Repeat the listing below in full, keeping every character as it is.

- **The data**
----
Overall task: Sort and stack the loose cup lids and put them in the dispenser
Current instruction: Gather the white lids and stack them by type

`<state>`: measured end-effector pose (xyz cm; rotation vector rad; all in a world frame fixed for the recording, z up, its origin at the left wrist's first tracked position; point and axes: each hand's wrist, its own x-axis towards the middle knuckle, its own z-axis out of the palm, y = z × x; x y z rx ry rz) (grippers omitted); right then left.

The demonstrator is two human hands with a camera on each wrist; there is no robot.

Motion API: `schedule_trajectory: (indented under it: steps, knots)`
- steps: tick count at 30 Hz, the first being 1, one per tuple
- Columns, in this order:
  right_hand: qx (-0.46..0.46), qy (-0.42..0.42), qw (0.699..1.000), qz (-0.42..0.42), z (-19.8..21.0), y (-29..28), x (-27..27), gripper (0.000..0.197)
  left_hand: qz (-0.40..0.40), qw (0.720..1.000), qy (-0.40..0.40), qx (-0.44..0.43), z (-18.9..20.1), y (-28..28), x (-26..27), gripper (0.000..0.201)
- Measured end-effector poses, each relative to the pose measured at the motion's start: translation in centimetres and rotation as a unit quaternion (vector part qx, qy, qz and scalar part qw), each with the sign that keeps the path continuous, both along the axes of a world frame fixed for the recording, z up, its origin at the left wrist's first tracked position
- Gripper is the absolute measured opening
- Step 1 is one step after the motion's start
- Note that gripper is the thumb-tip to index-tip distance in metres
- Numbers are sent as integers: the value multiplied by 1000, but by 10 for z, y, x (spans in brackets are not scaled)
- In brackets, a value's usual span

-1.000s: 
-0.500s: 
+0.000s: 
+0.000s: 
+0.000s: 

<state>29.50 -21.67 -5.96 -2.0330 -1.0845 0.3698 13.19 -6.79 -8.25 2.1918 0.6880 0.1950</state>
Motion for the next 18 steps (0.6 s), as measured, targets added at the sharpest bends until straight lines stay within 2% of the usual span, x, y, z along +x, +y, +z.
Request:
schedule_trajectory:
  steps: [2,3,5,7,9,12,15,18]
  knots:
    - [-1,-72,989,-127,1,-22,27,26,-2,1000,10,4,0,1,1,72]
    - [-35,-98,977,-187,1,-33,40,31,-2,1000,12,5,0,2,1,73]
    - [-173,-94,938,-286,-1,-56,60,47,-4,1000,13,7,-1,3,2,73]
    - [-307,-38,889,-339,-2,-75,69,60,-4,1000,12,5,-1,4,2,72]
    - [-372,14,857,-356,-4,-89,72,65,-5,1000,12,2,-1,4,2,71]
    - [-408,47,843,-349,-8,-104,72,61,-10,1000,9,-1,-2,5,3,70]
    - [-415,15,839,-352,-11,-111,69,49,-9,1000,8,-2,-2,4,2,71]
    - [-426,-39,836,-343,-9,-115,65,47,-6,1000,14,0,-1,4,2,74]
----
- **Response**
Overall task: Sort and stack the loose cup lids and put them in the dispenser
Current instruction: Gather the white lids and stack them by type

`<state>`: measured end-effector pose (xyz cm; rotation vector rad; all in a world frame fixed for the recording, z up, its origin at the left wrist's first tracked position; point and axes: each hand's wrist, its own x-axis towards the middle knuckle, its own z-axis out of the palm, y = z × x; x y z rx ry rz) (grippers omitted); right then left.

The demonstrator is two human hands with a camera on each wrist; there is no robot.

Motion API: `schedule_trajectory: (indented under it: steps, knots)`
- steps: tick count at 30 Hz, the first being 1, one per tuple
- Columns, in this order:
  right_hand: qx (-0.46..0.46), qy (-0.42..0.42), qw (0.699..1.000), qz (-0.42..0.42), z (-19.8..21.0), y (-29..28), x (-27..27), gripper (0.000..0.197)
  left_hand: qz (-0.40..0.40), qw (0.720..1.000), qy (-0.40..0.40), qx (-0.44..0.43), z (-18.9..20.1), y (-28..28), x (-26..27), gripper (0.000..0.201)
- Measured end-effector poses, each relative to the pose measured at the motion's start: translation in centimetres and rotation as a unit quaternion (vector part qx, qy, qz and scalar part qw), each with the sign that keeps the path continuous, both along the axes of a world frame fixed for the recording, z up, its origin at the left wrist's first tracked position
- Gripper is the absolute measured opening
- Step 1 is one step after the motion's start
- Note that gripper is the thumb-tip to index-tip distance in metres
- Numbers are sent as integers: the value multiplied by 1000, but by 10 for z, y, x (spans in brackets are not scaled)
- In brackets, a value's usual span

-1.000s: 
-0.500s: 
+0.000s: 
+0.000s: 
+0.000s: 

<state>29.50 -21.67 -5.96 -2.0330 -1.0845 0.3698 13.19 -6.79 -8.25 2.1918 0.6880 0.1950</state>
Motion for the next 18 steps (0.6 s), as measured, targets added at the sharpest bends until straight lines stay within 2% of the usual span, x, y, z along +x, +y, +z.
Request:
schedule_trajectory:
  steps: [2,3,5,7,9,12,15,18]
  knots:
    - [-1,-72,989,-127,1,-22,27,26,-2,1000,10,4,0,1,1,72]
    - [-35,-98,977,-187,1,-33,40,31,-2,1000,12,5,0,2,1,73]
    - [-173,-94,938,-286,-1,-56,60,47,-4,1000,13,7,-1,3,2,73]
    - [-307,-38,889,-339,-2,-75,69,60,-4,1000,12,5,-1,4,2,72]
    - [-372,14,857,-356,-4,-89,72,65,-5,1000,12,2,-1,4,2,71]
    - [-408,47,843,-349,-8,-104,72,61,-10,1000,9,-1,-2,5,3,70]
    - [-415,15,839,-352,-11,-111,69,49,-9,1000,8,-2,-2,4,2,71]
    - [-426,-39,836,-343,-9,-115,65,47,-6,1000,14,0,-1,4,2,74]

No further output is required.